Exercise aim
Nothing outside the lines below from the one containing "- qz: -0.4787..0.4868" through the one containing "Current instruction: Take" is to be printed; print those exactly, ends included, and drop the pictures.
Top of Data provided
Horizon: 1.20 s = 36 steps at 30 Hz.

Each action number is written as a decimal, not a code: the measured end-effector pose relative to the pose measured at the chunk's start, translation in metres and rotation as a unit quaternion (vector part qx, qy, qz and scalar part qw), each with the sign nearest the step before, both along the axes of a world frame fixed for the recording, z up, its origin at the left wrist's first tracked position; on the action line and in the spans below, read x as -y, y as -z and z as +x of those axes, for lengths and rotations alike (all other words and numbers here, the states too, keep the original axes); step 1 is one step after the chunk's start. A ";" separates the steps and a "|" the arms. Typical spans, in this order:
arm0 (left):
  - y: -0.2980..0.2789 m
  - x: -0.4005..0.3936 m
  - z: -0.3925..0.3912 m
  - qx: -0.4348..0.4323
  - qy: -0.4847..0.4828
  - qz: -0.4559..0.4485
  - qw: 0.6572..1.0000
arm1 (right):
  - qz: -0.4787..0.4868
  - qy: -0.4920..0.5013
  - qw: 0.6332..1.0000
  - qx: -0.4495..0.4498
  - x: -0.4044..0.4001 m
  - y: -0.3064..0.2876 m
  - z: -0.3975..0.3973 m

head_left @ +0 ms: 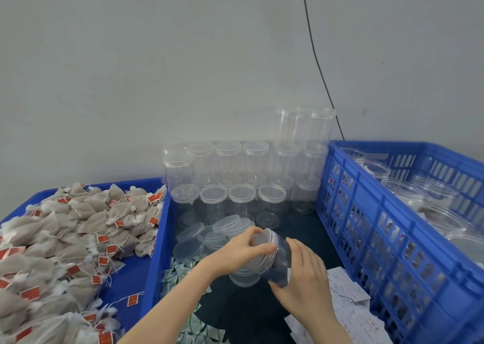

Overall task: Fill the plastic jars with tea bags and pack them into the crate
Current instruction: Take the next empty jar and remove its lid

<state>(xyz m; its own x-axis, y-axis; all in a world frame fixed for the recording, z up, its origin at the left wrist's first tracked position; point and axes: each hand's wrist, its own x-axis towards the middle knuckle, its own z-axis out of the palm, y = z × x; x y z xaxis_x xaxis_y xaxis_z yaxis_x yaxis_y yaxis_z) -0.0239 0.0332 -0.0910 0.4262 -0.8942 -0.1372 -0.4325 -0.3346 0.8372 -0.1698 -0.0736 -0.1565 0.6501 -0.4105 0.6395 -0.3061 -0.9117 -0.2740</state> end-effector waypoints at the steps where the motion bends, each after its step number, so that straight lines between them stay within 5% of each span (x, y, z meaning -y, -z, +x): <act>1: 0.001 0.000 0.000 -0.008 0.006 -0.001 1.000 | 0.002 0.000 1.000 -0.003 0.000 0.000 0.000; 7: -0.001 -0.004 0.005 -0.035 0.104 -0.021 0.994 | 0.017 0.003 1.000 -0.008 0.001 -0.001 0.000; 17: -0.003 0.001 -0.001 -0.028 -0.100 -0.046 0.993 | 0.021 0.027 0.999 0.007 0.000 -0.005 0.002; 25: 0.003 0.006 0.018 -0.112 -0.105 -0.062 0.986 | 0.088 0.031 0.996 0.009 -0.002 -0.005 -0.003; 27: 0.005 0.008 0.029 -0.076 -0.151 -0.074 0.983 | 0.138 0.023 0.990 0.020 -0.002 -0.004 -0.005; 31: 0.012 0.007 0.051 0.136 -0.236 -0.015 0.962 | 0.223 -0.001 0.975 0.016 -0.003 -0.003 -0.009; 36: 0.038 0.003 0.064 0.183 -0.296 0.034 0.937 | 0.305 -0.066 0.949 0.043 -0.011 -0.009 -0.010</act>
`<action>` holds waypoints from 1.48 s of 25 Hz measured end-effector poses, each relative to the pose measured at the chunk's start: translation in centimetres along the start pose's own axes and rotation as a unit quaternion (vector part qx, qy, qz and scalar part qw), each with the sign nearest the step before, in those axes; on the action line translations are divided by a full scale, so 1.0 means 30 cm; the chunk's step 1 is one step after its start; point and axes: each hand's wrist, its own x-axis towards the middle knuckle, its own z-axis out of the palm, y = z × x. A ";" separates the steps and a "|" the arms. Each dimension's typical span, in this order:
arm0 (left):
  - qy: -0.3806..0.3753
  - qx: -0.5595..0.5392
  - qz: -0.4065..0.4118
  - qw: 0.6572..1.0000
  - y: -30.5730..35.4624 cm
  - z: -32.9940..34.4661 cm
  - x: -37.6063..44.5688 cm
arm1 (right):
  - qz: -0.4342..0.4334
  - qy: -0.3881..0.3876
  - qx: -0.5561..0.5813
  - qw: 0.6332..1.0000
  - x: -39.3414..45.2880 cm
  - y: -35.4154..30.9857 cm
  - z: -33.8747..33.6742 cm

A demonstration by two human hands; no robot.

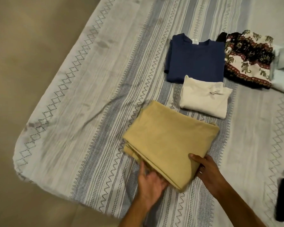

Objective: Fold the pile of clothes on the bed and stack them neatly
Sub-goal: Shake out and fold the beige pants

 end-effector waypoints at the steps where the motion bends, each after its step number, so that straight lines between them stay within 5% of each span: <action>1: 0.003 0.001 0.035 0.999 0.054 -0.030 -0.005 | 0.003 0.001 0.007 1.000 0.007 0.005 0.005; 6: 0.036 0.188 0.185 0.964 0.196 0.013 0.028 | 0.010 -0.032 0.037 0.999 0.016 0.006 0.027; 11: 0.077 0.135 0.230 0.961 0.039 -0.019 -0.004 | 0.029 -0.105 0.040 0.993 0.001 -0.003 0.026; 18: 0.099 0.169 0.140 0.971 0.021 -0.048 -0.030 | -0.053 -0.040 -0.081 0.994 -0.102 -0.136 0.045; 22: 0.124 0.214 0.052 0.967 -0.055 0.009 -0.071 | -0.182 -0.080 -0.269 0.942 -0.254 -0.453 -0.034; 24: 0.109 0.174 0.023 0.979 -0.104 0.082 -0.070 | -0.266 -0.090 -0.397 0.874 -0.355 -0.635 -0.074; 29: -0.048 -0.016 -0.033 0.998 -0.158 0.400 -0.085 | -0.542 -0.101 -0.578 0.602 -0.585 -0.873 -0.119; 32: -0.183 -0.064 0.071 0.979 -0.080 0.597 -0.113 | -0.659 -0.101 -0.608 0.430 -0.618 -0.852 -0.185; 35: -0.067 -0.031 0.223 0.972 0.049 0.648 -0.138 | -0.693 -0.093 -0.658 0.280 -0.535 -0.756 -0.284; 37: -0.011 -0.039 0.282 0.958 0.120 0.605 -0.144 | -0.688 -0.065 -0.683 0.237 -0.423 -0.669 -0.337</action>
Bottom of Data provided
Response
  - qz: -0.4787..0.4868
  - qy: -0.4920..0.5013
  - qw: 0.6332..1.0000
  - qx: -0.4495..0.4498
  - x: -0.4044..0.4001 m
  - y: -0.3064..0.2876 m
  - z: -0.3975..0.3973 m

head_left @ +0 ms: 

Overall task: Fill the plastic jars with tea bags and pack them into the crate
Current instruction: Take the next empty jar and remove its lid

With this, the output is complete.